A potential competitor, the Salt River Valley Electric Railway, in 1912 hired engineers to build lines east from downtown Phoenix to Mesa via Tempe and Scottsdale, and a Southside line, to run from Phoenix to Tempe on the south side of the Salt River. The Salt River company later announced its lines would "connect Phoenix, Scottsdale, Tempe, Mesa, Chandler, Alhambra, Glendale and Peoria." However, other than some digging on Van Buren and Monroe Streets, the line never managed to complete any construction, and was abandoned in 1914.

In 1925, the city of Phoenix purchased the Street Railway line.  City operation saw faster speeds, increased frequency, and late-night "Owl" service, leading to increased ridership and profits even through the Depression. A fleet of new streetcars entered service Christmas Day 1928, although a few of the older cars continued to serve the Grand Avenue line.  Streetcars were withdrawn from Grand Avenue in 1934 and from the Kenilworth line in April 1947 as the city purchased more buses and as suburban growth surpassed the former city boundaries.

On October 3, 1947, a catastrophic fire destroyed most of the streetcar fleet.

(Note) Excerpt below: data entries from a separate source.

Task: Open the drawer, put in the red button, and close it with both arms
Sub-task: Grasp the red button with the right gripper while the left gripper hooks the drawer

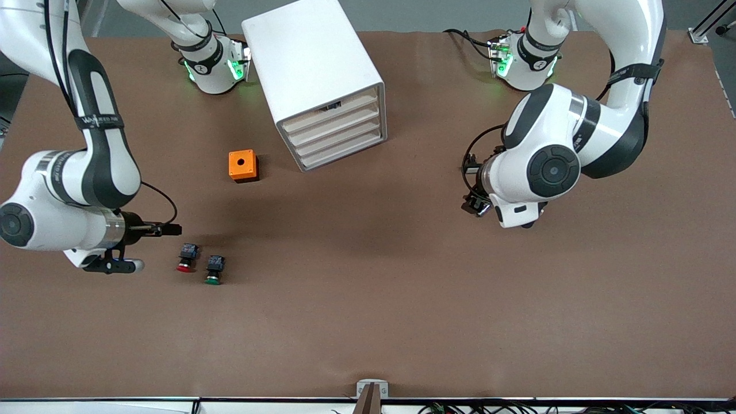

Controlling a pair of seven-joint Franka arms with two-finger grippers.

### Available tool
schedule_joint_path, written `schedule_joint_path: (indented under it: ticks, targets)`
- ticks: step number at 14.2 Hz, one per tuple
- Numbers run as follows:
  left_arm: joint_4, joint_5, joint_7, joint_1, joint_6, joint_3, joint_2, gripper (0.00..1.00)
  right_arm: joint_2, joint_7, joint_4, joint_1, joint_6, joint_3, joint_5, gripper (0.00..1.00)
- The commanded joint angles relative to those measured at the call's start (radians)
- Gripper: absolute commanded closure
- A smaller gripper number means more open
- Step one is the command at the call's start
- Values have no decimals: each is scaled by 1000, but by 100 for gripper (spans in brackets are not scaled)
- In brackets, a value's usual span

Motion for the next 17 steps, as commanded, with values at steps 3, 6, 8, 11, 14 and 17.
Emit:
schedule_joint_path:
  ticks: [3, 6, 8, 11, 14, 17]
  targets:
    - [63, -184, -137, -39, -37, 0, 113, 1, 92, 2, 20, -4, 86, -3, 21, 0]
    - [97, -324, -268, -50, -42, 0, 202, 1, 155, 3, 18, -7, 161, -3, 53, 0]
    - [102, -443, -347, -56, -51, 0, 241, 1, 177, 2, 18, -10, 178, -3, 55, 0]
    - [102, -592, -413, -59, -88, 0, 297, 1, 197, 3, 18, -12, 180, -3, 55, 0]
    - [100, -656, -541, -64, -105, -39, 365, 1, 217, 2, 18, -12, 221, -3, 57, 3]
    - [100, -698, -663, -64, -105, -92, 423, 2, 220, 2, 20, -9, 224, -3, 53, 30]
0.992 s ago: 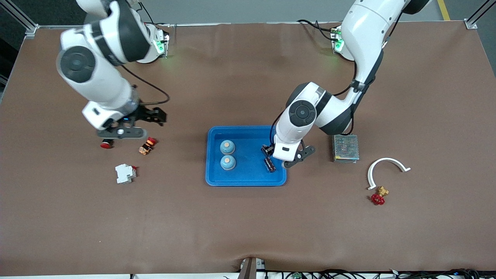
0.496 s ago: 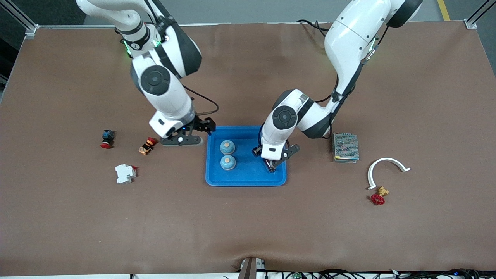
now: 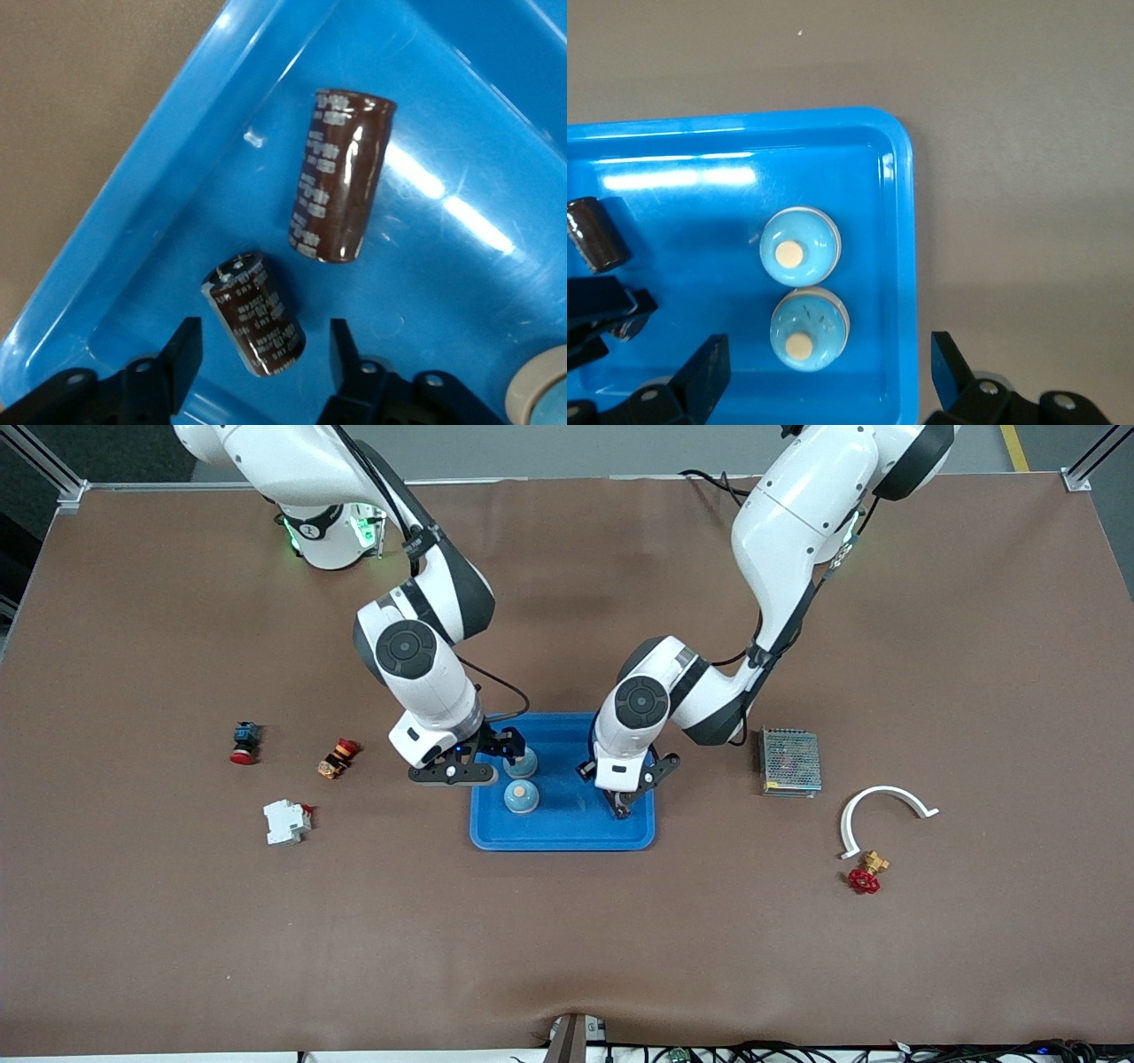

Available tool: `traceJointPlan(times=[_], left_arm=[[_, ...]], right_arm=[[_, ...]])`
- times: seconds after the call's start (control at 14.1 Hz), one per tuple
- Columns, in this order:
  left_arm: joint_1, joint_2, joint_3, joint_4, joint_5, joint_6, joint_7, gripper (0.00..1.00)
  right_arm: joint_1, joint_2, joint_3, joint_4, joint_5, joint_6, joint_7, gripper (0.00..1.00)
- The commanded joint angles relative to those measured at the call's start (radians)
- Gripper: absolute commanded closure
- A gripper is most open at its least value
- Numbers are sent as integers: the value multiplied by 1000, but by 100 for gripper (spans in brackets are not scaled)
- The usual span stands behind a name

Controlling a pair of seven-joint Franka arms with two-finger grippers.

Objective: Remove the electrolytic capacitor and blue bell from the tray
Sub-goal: 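Grasp the capacitor with the left gripper while the right gripper grasps the bell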

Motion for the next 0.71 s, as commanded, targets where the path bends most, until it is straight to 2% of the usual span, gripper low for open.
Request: traceJointPlan(times=[0.0, 0.07, 0.14, 0.28, 0.35, 0.64], left_arm=[[-9, 20, 9, 20, 18, 5, -30, 41], [-9, 23, 9, 20, 18, 5, -30, 49], [-9, 23, 9, 20, 16, 5, -30, 61], [-9, 17, 9, 20, 16, 2, -39, 96], [-10, 12, 9, 21, 16, -5, -45, 100], [5, -69, 9, 21, 20, -70, -55, 100]], right_arm=[[7, 50, -7, 65, 7, -3, 10, 0], [8, 70, -7, 79, 7, -3, 10, 0], [16, 87, -7, 95, 7, -3, 10, 0], [39, 125, -7, 133, 5, -1, 10, 0], [45, 142, -7, 148, 3, -1, 10, 0], [50, 187, -8, 190, -9, -1, 7, 0]])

City officials faced the decision to either rebuild the fleet or use buses. Trolleybuses had previously been considered but the overhead system was found incompatible. Buses were ultimately chosen, and the streetcar system was abandoned in February 1948. The Phoenix area turned its focus to the automobile, suburbs, and highways; and until recently relied solely on buses for public transportation. The destruction of the streetcar system may have been part of the General Motors streetcar conspiracy. However, most of the companies involved were convicted in 1949 of conspiracy to monopolize interstate commerce in the sale of buses, fuel, and supplies to NCL subsidiaries, but were acquitted of conspiring to monopolize the transit industry.

Three of the city-bought 1928 streetcars are being stored until the Phoenix Trolley Museum, on Grand Avenue, constructs a new trolley barn.  A 1913 Phoenix car is in storage at Old Pueblo Trolley in Tucson, pending restoration.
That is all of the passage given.